Because of the above advantages of the zebrafish model, we tested its utility as a genetic model for studying aging by initially establishing the zebrafish lifespan (Gerhard et al., 2002; Herrera and Jagadeeswaran, 2002; Herrera and Jagadeeswaran, 2004). Another group independently performed such studies (Gerhard et al., 2002). Both of these studies revealed that zebrafish have a lifespan of approximately 4 years. Furthermore, Kishi and his colleagues have identified several potential aging biomarkers such as senescent associated /-galactosidase activity in skin and oxidized protein accumulation in muscle (Kishi, 2004). In contrast, markers such as accumulation of lipofuschin granules (which accumulate in muscle cells with advancing age) were not found.
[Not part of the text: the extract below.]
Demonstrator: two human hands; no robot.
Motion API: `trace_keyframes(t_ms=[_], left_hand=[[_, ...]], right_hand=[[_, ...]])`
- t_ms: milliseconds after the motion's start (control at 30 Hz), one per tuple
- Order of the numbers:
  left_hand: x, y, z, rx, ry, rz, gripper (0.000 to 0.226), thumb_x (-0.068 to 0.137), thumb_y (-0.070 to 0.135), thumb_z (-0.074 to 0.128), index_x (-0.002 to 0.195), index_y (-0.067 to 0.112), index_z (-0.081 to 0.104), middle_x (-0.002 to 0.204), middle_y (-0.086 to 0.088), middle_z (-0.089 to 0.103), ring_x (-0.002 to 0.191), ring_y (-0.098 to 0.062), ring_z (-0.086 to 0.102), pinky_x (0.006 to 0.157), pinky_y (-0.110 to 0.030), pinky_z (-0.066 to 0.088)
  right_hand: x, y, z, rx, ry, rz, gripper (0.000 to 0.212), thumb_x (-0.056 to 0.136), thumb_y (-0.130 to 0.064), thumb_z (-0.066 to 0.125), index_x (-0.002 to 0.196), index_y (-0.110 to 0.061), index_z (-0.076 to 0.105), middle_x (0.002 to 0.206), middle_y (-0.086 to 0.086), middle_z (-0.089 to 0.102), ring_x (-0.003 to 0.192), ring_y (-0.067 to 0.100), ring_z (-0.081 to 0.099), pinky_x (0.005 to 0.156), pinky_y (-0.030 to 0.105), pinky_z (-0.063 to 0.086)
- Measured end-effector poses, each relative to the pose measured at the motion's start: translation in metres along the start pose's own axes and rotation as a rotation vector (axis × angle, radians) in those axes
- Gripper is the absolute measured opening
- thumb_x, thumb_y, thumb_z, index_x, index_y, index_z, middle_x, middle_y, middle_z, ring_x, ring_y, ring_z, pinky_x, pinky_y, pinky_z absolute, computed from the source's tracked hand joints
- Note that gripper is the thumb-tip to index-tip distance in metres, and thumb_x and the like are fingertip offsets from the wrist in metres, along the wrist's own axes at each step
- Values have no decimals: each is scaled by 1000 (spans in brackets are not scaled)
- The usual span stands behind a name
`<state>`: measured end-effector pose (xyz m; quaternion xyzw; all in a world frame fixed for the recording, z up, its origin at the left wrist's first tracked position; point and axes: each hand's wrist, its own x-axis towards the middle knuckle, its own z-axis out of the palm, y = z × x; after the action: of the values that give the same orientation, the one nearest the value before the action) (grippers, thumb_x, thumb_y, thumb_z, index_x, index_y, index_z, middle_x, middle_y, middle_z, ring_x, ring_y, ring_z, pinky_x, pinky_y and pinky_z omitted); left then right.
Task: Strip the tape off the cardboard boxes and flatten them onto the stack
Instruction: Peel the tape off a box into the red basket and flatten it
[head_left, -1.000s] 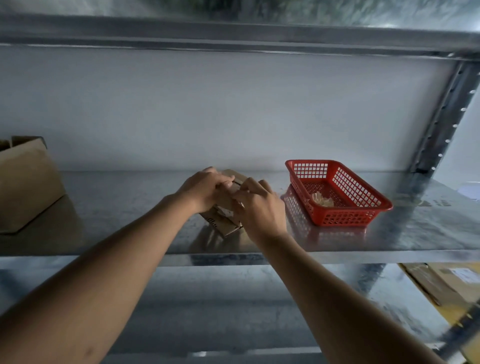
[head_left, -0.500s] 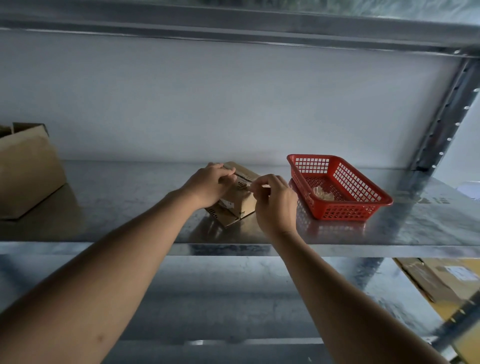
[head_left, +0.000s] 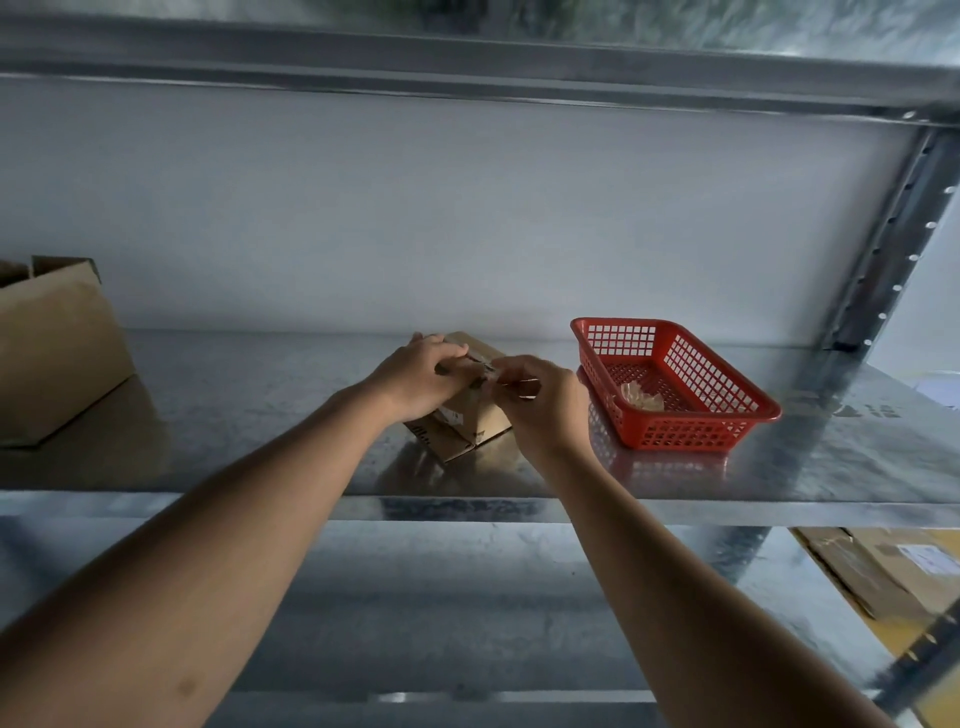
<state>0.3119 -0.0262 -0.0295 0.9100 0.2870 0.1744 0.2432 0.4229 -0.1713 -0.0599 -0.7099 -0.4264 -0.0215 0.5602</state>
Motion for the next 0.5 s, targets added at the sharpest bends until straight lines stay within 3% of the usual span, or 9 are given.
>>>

Another study revealed the decline of muscle function with advancing age by studying the bone curvature (Gerhard et al., 2002). Even though some differences exist in the expression of biomarkers when compared to mammals, zebrafish nevertheless showed gradual senescence as observed in other fish species. In spite of this information on biomarkers, classical genetic studies will take long periods of study since zebrafish have long lifespans. Therefore, we suggested that zebrafish do not qualify as an ideal model because of their long lifespan. However, Gerhard and Cheng have recently argued that studying more than one fish may be useful for comparative aging (Gerhard et al., 2004). While it is a good argument, the utility of such comparative studies in identifying longevity genes is questionable.